Suppose $x_1 > 7$. Then $y_1 = x_1 - 8$ is a non-negative integer. Substituting $y_1 + 8$ for $x_1$ in equation 1 yields \begin{align*} y_1 + 8 + x_2 + x_3 + x_4 & = 20\\ y_1 + x_2 + x_3 + x_4 & = 12 \tag{2} \end{align*} Equation 2 is an equation in the non-negative integers with

$$\binom{12 + 3}{3} = \binom{15}{3}$$

solutions.

Suppose $x_2 > 5$. Then $y_2 = x_2 - 6$ is a non-negative integer. Substituting $y_2 + 6$ for $x_2$ in equation 1 yields \begin{align*} x_1 + y_2 + 6 + x_3 + x_4 & = 20\\ x_1 + y_2 + x_3 + x_4 & = 14 \tag{3} \end{align*} Equation 3 is an equation in the non-negative integers with

$$\binom{14 + 3}{3} = \binom{17}{3}$$

solutions.

If we subtract the number of solutions of equation 2 and equation 3 from the number of solutions of equation 1, we will have subtracted those solutions in which $x_1 > 7$ and $x_2 > 5$ twice. Thus, we must add the number of solutions in which $x_1 > 7$ and $x_2 > 5$.

Suppose $x_1 > 7$ and $x_2 > 5$. Then $y_1 = x_1 - 8$ and $y_2 = x_2 - 6$ are non-negative integers.

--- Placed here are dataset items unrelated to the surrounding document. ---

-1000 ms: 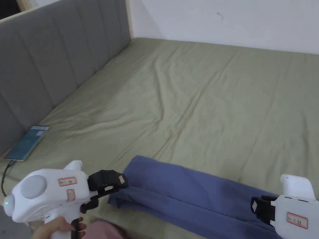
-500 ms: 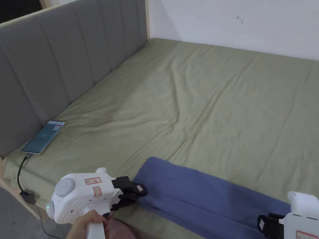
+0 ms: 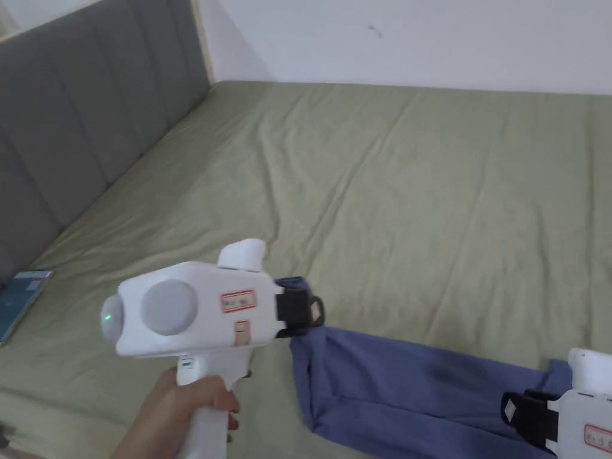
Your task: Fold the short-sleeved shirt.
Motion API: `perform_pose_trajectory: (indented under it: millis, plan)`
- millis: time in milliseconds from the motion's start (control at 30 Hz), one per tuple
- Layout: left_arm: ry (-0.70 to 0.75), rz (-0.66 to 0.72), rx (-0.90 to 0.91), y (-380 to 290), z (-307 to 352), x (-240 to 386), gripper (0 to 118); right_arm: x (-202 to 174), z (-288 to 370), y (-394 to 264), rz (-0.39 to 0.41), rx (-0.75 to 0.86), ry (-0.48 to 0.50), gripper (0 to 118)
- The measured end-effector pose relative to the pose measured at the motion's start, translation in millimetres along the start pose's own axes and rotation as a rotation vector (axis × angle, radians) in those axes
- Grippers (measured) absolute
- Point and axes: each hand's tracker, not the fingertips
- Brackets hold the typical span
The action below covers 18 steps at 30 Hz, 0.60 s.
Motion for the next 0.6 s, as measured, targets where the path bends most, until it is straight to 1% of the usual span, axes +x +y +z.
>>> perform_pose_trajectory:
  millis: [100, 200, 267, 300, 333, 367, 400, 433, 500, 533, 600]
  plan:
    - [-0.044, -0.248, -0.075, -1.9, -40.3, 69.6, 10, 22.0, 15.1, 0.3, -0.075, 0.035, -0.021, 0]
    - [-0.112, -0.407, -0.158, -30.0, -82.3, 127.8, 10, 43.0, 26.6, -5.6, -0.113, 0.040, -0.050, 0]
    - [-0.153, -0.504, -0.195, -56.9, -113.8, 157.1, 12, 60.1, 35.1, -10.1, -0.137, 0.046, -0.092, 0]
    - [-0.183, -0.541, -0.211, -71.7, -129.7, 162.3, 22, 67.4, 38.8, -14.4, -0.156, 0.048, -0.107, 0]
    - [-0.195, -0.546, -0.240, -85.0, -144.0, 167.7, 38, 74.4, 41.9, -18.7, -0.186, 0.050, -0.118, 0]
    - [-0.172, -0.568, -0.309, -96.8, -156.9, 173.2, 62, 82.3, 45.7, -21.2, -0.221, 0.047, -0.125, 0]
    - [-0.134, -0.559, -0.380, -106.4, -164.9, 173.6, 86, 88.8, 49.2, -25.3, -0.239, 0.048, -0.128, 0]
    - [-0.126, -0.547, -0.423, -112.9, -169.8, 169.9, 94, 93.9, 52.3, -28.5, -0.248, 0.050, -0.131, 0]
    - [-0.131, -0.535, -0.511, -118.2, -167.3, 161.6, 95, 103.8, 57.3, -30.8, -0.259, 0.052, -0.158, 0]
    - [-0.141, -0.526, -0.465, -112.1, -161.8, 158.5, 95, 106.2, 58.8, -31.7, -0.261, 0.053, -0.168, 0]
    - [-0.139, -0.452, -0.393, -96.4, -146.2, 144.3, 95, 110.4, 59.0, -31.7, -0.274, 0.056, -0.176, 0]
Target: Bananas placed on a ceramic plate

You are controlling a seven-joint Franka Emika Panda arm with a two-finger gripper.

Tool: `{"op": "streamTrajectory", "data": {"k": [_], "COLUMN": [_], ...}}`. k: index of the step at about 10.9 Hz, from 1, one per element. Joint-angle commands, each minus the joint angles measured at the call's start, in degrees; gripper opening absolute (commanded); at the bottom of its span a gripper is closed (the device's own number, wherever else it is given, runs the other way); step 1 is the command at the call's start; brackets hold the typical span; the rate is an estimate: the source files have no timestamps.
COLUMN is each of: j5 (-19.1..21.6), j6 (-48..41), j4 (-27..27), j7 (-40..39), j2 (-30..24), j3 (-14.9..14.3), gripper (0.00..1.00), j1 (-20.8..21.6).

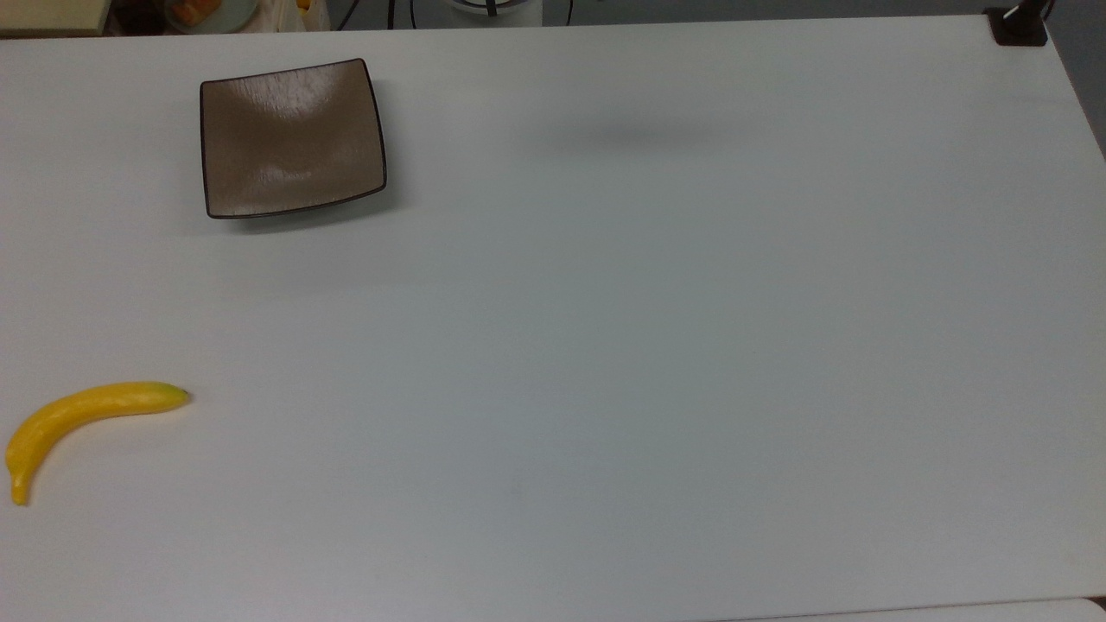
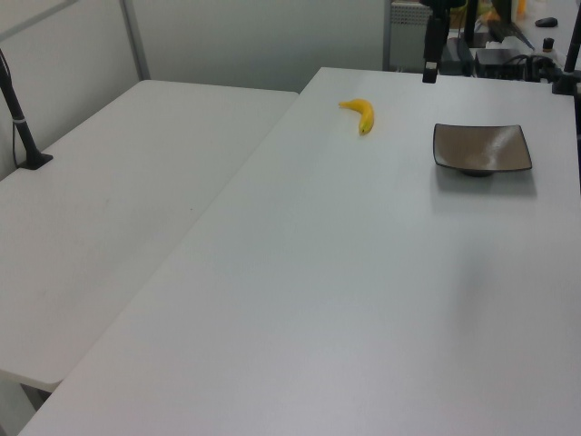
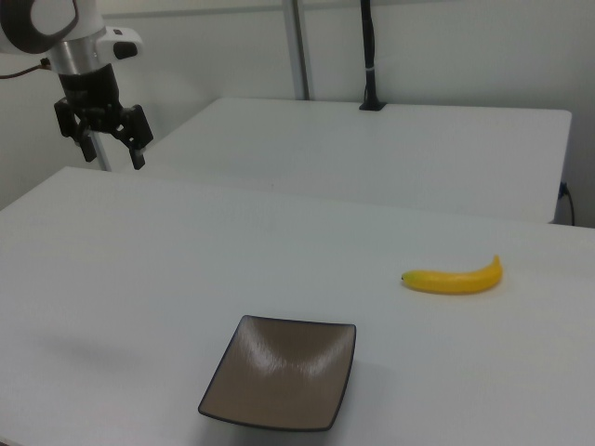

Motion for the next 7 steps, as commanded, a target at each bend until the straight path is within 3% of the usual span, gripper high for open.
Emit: {"op": "streamTrajectory", "data": {"k": [1, 7], "j5": [-0.3, -0.4], "j6": [1.2, 0.8], "j4": [-1.5, -1.1], "j7": [-1.9, -1.2], "j2": [-0.9, -1.0], "j3": [-0.3, -0.3], "gripper": [1.00, 1.00], "j1": [-0.3, -1.6]}}
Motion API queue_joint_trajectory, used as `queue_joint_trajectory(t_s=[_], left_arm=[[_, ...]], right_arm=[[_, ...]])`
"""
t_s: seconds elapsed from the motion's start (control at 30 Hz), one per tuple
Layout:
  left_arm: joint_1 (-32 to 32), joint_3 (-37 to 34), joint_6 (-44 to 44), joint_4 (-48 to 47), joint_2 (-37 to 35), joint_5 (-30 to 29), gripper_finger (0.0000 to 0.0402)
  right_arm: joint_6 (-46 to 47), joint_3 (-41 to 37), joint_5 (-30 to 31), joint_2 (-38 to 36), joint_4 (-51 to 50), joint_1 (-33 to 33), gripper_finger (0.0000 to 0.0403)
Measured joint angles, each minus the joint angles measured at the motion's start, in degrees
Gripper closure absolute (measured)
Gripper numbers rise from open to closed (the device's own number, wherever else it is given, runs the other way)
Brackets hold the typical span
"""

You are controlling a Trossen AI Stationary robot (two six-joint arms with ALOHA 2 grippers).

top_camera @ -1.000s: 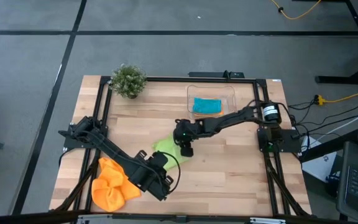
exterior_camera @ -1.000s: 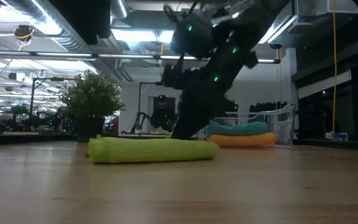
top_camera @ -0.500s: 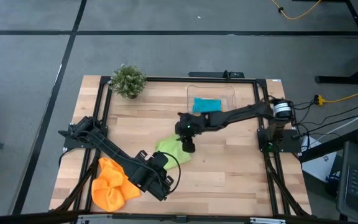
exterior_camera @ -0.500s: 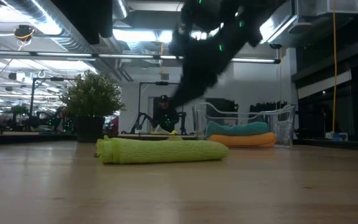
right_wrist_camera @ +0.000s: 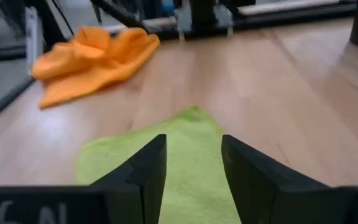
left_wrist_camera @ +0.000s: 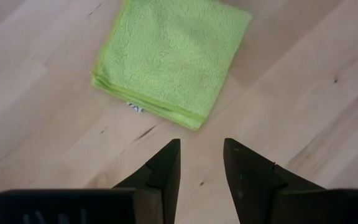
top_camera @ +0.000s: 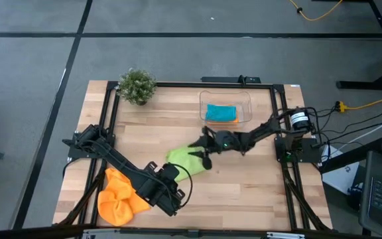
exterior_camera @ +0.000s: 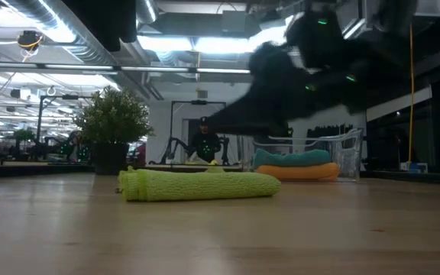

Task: Fold microfiber towels
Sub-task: Fold the green microfiber cloth

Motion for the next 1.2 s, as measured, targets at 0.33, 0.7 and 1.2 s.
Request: queue_joint_trajectory(t_s=[0.33,0.7,1.2], left_arm=[[1.5,0.0,0.0,0.2,0.0,-0.7,0.0288],[1.9,0.0,0.0,1.2,0.0,-0.8,0.0288],[1.6,0.0,1.7,1.0,0.0,0.5,0.0288]], right_arm=[[-2.2,5.3,4.4,9.9,9.7,3.9,0.0246],[3.3,15.2,4.9,24.5,11.6,3.2,0.0246],[-0.8,13.7,4.3,24.8,18.4,3.8,0.0246]])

Substituting $y_1 + 8$ for $x_1$ and $y_2 + 6$ for $x_2$ in equation 1 yields \begin{align*} y_1 + 8 + y_2 + 6 + x_3 + x_4 & = 20\\ y_1 + y_2 + x_3 + x_4 & = 6 \tag{4} \end{align*} Equation 4 is an equation in the non-negative integers with

$$\binom{6 + 3}{3} = \binom{9}{3}$$

solutions.

By the Inclusion-Exclusion Principle, the number of solutions of equation 1 in the non-negative integers subject to the restrictions that $x_1 < 7$ and $x_2 < 6$ is

$$\binom{23}{3} - \binom{15}{3} - \binom{17}{3} + \binom{9}{3}$$


The classic way to do this is count the solutions without conditions, then use inclusion-exclusion to deal the cases which violate.

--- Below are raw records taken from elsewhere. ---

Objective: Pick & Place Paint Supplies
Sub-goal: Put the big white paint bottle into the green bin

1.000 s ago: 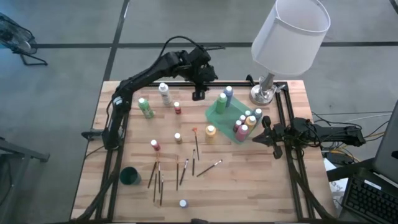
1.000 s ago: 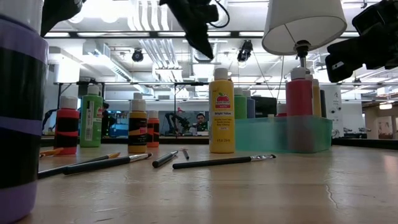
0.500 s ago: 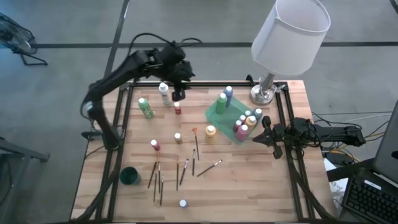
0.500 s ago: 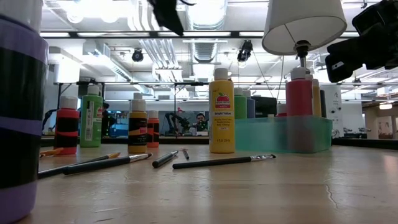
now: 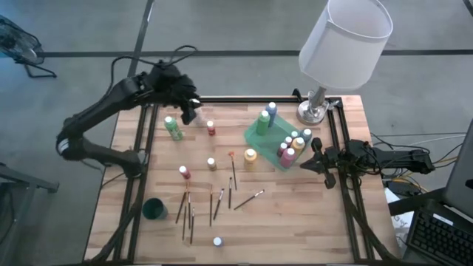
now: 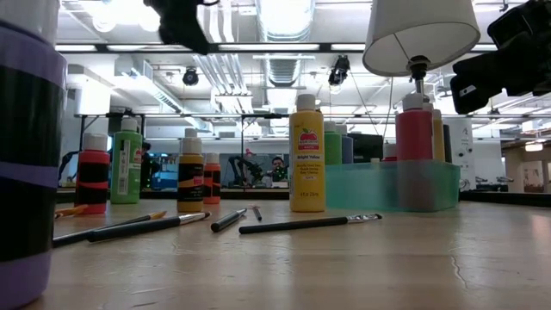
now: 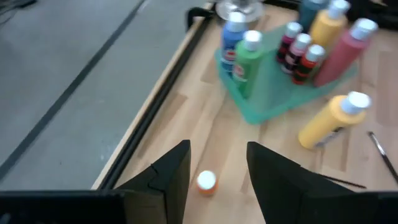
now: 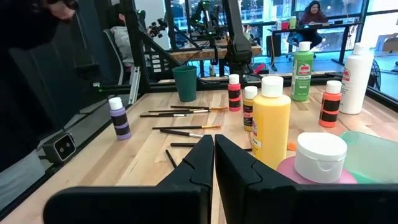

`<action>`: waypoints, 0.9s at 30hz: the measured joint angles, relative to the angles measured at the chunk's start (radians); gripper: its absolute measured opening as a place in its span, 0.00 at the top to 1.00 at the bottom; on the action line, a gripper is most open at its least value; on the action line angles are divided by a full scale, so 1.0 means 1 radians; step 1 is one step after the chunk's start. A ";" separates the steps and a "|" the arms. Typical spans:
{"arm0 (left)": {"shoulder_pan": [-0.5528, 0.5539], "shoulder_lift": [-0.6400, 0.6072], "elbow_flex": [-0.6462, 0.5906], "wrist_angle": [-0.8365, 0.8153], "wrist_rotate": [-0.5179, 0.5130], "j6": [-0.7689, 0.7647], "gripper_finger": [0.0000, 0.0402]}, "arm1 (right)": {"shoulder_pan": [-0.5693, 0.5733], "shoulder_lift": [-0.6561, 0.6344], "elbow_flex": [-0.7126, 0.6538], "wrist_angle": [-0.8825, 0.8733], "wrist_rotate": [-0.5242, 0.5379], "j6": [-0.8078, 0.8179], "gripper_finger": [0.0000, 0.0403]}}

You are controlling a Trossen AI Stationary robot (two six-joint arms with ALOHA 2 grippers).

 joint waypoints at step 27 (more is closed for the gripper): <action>0.267 -0.112 -0.268 0.062 0.278 -0.015 0.62 | 0.000 0.000 0.000 0.000 0.000 0.000 0.97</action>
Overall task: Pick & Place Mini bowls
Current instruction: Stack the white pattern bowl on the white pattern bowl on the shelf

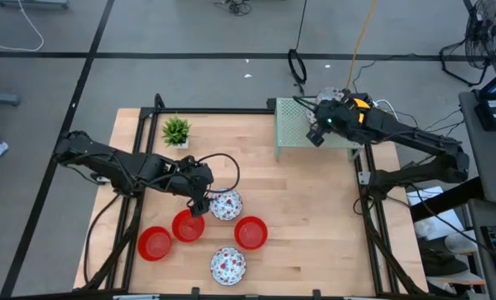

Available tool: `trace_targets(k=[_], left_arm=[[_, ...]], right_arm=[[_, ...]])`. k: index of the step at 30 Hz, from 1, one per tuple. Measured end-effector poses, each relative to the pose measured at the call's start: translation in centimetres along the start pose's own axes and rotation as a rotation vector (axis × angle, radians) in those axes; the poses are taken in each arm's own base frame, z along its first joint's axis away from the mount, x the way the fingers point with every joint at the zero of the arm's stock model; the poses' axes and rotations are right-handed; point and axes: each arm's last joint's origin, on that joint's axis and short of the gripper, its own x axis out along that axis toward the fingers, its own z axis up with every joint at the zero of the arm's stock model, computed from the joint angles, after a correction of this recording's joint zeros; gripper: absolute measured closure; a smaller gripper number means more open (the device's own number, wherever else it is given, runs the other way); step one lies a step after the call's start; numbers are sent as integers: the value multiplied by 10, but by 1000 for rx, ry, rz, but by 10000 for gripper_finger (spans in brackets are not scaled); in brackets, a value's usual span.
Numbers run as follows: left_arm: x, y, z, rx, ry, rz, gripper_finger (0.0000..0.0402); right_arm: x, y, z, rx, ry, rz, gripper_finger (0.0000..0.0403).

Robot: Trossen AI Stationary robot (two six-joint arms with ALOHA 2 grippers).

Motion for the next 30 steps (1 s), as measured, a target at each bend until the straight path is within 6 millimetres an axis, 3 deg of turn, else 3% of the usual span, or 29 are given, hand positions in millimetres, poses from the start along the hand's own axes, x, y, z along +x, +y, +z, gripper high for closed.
trace_targets(k=[16,30], left_arm=[[0,0,0,37,0,0,7],[0,-1,2,30,-16,-9,7]], right_arm=[[34,18,3,-145,115,27,401],[41,6,3,-81,144,-4,400]])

So if $A$ is the set of all non-negative solutions to $x_1+x_2+x_3+x_4=20$, and $A_1$ is the set of such solutions with $x_1\geq 8$ and $A_2$ is the set of solutions with $x_2\geq 6$ then the set you seeking to count is $A\setminus(A_1\cup A_2)$ and:

$$\left|A\setminus(A_1\cup A_2)\right|=|A|-|A_1|-|A_2|+|A_1\cap A_2|$$

By inclusion-exclusion. Now, each of these terms is much easier to compute. For example, $A_1\cap A_2$ is the set of solutions to $x_1+x_2+x_3+x_4=20$ with $x_1\geq 8,x_2\geq 6$, which is equal to the set of non-negative solutions to $y_1+y_2+x_3+x_4=20-14=6$.